EXERCISE BRIEF
From the material below, tally every line containing "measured"; reply with the total only.

GIVEN MATERIAL
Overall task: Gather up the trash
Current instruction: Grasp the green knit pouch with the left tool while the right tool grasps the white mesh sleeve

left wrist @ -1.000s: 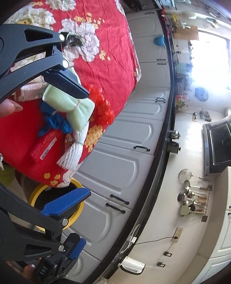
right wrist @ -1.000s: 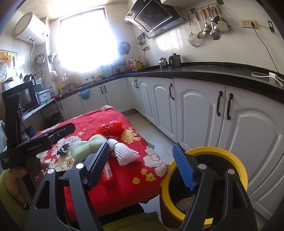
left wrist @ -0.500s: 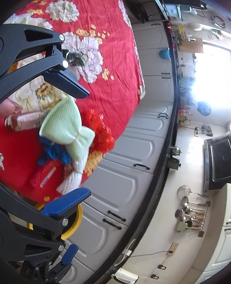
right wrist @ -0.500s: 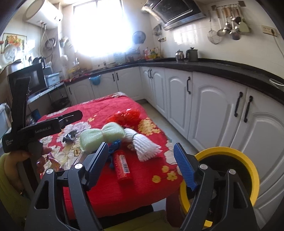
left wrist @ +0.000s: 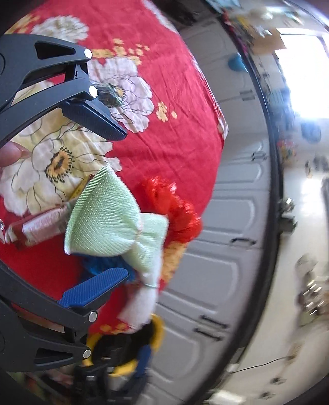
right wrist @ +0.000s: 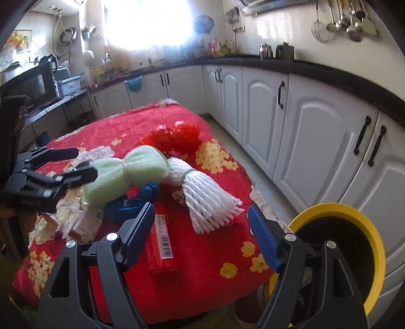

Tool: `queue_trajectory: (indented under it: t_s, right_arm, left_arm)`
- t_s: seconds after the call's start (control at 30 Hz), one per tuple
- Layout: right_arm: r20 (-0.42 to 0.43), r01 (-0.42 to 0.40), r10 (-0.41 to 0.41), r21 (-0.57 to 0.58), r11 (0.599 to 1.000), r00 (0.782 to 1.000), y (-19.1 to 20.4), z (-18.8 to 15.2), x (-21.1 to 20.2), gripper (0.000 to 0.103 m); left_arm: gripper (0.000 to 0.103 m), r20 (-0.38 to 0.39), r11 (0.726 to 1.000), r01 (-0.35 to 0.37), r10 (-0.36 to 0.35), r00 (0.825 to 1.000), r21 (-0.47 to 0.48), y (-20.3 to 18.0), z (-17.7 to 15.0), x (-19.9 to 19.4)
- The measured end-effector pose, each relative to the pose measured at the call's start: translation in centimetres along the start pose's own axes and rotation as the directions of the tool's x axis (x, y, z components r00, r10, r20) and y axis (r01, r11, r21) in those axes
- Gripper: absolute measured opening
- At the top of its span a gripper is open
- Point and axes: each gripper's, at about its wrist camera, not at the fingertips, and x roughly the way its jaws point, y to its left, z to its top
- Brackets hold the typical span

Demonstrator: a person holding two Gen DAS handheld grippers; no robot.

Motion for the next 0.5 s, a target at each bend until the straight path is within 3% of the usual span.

ANSWER SPACE
2